Temperature-dependent spin-resolved electronic structure of EuO thin films

TL;DR

This study combines experimental spin-resolved photoemission spectroscopy and theoretical calculations to analyze the temperature-dependent electronic structure of EuO thin films, revealing exchange interactions, hybridization, and the effects of magnetic phase transition.

Contribution

It provides new insights into the exchange splitting mechanisms and the role of O 2p levels in EuO, supported by combined experimental and theoretical approaches.

Findings

Exchange splitting in O 2p levels vanishes at Curie temperature

Hybridization between Eu 4f and O 2p states observed

Significant spin-orbit effects predicted in Eu 4f bands

Abstract

The electronic structure of the ferromagnetic semiconductor EuO is investigated by means of spin- and angle-resolved photoemission spectroscopy (spin-ARPES) and density functional theory. EuO exhibits unique properties of hosting both weakly-dispersive nearly fully polarized Eu $4f$ bands, as well as O $2p$ levels indirectly exchange-split by the interaction with Eu nearest neighbors.

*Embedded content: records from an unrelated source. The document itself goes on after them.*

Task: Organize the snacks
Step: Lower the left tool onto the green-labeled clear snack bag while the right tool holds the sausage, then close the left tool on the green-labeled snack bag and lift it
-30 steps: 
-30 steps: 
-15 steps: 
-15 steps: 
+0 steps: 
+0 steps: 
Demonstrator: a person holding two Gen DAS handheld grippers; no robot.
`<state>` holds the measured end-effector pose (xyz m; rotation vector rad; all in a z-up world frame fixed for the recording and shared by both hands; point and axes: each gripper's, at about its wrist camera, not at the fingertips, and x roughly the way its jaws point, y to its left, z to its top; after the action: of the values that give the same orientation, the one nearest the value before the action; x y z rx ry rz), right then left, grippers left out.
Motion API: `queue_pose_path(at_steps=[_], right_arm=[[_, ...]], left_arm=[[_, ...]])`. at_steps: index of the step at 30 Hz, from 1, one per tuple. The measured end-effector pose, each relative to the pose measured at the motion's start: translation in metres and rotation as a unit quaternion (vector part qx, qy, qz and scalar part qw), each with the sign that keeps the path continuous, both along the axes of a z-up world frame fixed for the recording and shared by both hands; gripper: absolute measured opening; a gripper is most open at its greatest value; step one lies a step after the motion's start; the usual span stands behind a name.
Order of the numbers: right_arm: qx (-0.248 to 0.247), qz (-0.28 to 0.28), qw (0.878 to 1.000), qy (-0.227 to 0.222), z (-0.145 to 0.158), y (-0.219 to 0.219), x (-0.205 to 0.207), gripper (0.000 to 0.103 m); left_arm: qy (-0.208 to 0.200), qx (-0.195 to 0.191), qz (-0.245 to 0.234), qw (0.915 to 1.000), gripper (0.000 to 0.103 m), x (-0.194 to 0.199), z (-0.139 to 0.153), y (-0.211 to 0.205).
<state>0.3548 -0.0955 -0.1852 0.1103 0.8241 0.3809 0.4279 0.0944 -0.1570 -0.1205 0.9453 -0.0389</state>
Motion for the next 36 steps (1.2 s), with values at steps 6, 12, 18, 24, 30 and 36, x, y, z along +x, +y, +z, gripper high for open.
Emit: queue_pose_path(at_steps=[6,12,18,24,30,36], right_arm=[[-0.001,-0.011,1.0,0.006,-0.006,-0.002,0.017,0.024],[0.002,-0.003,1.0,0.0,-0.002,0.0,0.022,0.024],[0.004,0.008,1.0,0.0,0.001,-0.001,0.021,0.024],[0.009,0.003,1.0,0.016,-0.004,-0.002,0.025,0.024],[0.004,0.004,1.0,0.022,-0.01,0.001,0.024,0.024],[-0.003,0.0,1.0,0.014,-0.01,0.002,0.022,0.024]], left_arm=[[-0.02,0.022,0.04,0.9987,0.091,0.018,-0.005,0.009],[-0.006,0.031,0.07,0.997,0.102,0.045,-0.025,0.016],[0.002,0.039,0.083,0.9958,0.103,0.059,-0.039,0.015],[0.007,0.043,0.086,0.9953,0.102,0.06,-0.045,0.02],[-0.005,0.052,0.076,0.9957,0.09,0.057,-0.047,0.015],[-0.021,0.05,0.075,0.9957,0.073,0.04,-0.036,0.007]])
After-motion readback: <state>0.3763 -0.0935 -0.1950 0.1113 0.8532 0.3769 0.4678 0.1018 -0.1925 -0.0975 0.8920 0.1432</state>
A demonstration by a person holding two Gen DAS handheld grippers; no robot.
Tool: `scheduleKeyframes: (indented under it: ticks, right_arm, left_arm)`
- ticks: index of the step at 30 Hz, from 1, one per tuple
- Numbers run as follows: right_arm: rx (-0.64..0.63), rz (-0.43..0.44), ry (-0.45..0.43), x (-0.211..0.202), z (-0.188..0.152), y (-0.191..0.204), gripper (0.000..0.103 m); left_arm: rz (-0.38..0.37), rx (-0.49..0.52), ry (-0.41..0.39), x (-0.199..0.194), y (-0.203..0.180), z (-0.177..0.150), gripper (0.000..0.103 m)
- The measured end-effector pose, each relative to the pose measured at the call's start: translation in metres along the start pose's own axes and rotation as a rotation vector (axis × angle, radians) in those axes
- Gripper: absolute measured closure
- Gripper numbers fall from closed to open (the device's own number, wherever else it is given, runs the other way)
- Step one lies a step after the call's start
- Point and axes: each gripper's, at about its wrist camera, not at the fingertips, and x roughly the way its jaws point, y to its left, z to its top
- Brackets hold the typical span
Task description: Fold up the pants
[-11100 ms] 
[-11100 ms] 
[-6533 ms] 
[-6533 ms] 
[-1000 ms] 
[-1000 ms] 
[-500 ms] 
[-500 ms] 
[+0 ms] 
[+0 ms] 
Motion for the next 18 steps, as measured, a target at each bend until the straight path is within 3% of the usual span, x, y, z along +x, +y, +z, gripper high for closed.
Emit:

Our temperature-dependent spin-ARPES data directly demonstrates the exchange splitting in O $2p$ and its vanishing at the Curie temperature. Our calculations with a Hubbard $U$ term reveal a complex nature of the local exchange splitting on the oxygen site and in conduction bands. We discuss the mechanisms of the indirect exchange in the O 2p levels by analyzing orbital-resolved band characters in ferromagnetic and antiferromagnetic phases. The directional effects due to spin-orbit coupling are predicted theoretically to be significant in particular in the Eu 4f band manifold. The analysis of the shape of spin-resolved spectra in the Eu $4f$ spectral region reveals signatures of hybridization with O $2p$, in agreement with the theoretical predictions. We also analyze spectral changes in the spin-integrated spectra throughout the Curie temperature and demonstrate they derive from both the magnetic phase transition and effects due to sample aging, unavoidable for this highly reactive material.